Friday, May 31, 2013

Falling for Running

This morning I fell.  It was really gross; I skinned both knees and scraped my hands a little bit.  I had the presence of mind to turn off the Garmin while I checked out my legs to see if I broke anything, and then I started right back up again to finish the run, blood streaming down my legs.  I looked like a zombie.

This is EXACTLY how I look when I run after a fall.

It's interesting that I fell this morning because I was just thinking about falling. . .and then BAM!  
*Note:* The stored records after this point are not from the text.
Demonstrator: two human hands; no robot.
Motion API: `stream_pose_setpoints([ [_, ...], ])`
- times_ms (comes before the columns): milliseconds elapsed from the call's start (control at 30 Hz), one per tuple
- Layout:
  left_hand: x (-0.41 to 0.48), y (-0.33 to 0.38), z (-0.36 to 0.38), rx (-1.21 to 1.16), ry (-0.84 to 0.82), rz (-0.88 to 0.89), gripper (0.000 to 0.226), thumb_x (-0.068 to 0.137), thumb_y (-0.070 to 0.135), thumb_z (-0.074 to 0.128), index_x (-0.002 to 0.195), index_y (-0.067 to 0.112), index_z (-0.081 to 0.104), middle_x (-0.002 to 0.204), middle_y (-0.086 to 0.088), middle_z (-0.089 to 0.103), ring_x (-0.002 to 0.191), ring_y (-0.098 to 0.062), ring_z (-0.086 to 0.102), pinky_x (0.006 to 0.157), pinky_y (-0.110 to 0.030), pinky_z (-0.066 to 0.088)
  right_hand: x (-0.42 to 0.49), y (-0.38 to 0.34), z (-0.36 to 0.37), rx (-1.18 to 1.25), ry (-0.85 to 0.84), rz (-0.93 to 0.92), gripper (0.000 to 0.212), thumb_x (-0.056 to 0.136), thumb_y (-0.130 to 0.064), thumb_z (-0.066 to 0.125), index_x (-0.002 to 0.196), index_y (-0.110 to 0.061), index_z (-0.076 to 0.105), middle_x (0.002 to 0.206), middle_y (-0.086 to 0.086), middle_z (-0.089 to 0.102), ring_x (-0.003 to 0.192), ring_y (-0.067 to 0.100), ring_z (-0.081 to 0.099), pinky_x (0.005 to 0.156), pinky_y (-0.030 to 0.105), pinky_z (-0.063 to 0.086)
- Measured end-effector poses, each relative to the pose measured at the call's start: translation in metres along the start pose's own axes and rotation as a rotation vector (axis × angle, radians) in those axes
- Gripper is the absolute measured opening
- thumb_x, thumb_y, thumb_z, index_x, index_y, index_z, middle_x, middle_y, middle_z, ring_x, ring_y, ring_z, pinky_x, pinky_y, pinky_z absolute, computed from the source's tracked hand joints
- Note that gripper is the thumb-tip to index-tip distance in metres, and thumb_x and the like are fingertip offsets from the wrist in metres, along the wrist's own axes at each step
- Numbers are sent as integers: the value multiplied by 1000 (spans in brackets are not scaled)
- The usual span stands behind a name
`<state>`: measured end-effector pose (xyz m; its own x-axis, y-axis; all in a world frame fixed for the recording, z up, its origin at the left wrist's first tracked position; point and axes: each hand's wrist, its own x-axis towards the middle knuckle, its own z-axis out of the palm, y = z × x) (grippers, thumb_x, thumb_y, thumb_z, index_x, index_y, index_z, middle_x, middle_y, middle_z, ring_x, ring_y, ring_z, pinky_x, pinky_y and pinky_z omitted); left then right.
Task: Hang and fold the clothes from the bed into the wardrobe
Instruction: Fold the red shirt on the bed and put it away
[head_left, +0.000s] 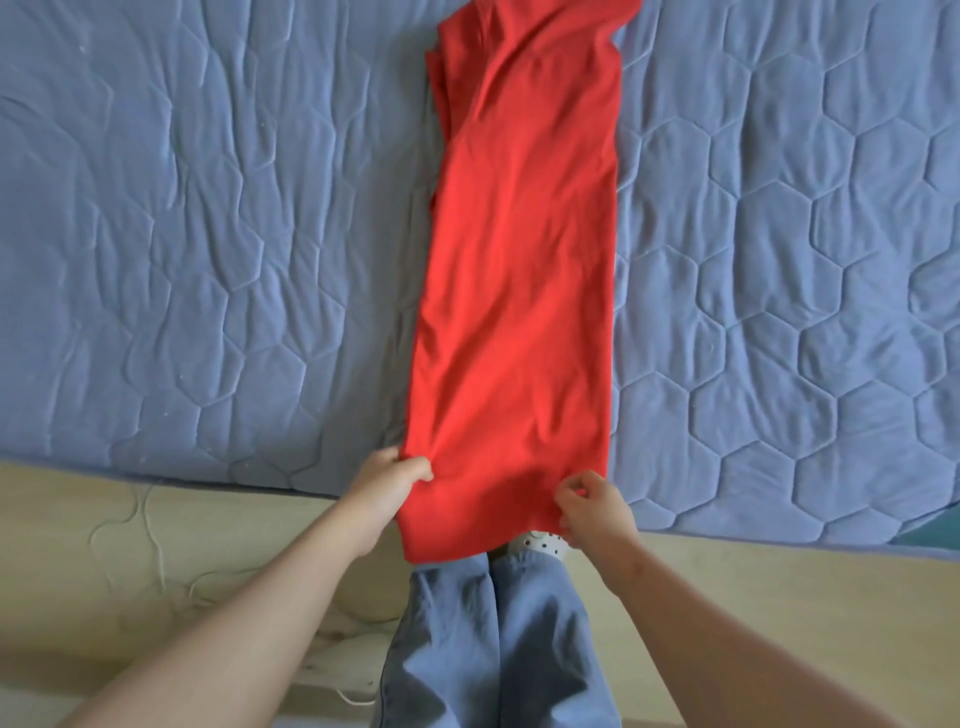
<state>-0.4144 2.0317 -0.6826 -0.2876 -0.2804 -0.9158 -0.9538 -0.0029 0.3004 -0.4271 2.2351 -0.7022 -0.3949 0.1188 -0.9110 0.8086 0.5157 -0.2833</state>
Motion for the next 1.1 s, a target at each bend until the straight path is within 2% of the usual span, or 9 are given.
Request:
stream_pose_setpoints([
  [133,23,-6,-9,507,125,21,16,73,22,60,84,10,58,78,-7,62,76,-26,60,63,-31,41,0,-5,-5,-83,74,-15,6,86,-11,47,87,-14,51,84,5,56,72,20,51,60,27,39],
  [233,36,0,1,362,317,147,28,73,27,71,89,12,53,94,-9,60,84,-26,58,67,-29,39,3,-9,-7,-80,268,-41,30,83,-15,53,112,-10,47,113,10,50,101,28,51,79,33,40],
  [333,41,12,16,124,356,218,51,74,24,76,113,9,48,106,-5,55,92,-21,55,77,-27,38,7,-17,-8,7,327,-57,46,81,-23,62,122,-13,44,115,8,49,107,28,49,93,40,41],
  [433,48,18,17,40,210,169,45,77,17,74,116,8,52,107,-9,62,97,-24,60,84,-30,45,16,-24,-9,8,164,-41,18,87,-24,60,97,-13,49,84,-2,50,87,23,49,75,30,37],
  [500,50,12,12,137,116,142,34,80,16,71,112,9,60,108,-11,66,99,-26,63,87,-33,49,21,-21,-12,-24,120,-36,14,89,-17,57,80,-13,47,73,-1,48,82,25,50,70,31,37],
  [667,48,17,7,277,147,125,37,79,25,72,110,8,60,110,-11,66,101,-28,62,88,-36,48,21,-21,-15,-88,86,29,11,85,-11,55,94,-4,57,82,10,57,85,30,57,80,42,51],
  [800,59,76,5,20,145,146,51,78,27,73,118,7,48,112,-8,60,93,-20,58,77,-28,43,27,-51,-22,-6,129,19,24,86,-18,58,108,-10,52,92,5,57,90,25,56,81,33,45],
  [967,72,150,2,39,235,229,70,86,27,64,143,11,25,140,-10,40,123,-25,45,98,-29,35,47,-107,-39,40,283,-47,42,89,-20,52,130,-10,46,120,10,58,103,27,57,81,28,40],
  [1100,78,202,0,202,285,422,66,84,24,64,140,13,31,142,-10,39,126,-25,44,102,-33,35,70,-158,-53,86,325,-128,43,87,-19,52,129,-9,46,110,13,60,85,21,54,74,30,42],
])
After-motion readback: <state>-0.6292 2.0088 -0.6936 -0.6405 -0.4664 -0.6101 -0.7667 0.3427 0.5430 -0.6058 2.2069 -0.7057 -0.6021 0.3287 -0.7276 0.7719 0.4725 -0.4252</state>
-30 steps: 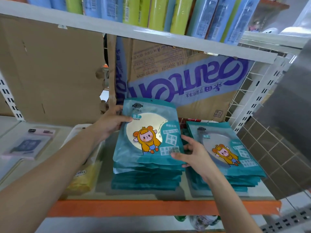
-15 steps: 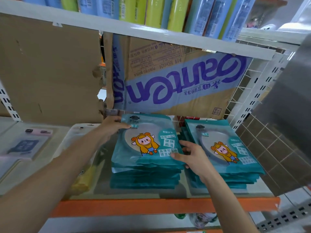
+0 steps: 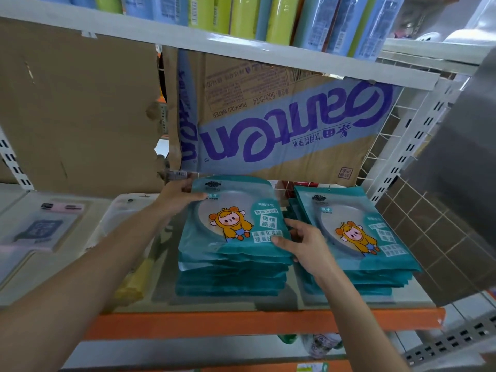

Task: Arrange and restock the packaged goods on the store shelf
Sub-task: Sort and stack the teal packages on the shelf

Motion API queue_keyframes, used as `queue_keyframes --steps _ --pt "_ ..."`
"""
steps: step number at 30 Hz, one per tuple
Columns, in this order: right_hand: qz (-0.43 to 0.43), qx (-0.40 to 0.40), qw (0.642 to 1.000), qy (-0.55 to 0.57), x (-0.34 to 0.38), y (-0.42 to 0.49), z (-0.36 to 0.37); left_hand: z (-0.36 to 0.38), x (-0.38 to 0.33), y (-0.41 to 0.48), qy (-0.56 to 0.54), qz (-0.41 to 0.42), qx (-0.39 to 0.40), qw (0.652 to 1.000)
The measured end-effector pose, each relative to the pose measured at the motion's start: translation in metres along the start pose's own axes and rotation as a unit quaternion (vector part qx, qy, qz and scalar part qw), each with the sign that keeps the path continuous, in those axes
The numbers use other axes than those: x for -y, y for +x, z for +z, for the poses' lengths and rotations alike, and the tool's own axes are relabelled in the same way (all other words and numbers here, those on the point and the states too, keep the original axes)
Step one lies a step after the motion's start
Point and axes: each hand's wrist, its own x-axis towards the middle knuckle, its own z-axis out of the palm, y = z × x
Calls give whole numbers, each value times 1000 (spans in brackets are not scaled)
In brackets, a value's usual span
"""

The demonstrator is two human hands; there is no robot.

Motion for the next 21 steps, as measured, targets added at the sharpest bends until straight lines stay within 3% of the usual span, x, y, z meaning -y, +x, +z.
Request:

After the Medina Half Marathon, I talked to a Tuning Fork and Color Therapist (shhh.  Don't judge.), and she told me that I had "lots of heat in my left knee."  Well, duh, I thought.  I fell on that knee in October, so it makes sense after 13.1 miles that it might radiate some energy.  "Did you ever wonder WHY you fell, and WHY the injury is in the knee?" she asked me.  "People deal with emotions in different ways.  Runners tend to run away from their troubles, so the pain goes downwards, to the knees and the ankles." Uh oh, she caught me.  I had to tell her the name of this blog.  Validation.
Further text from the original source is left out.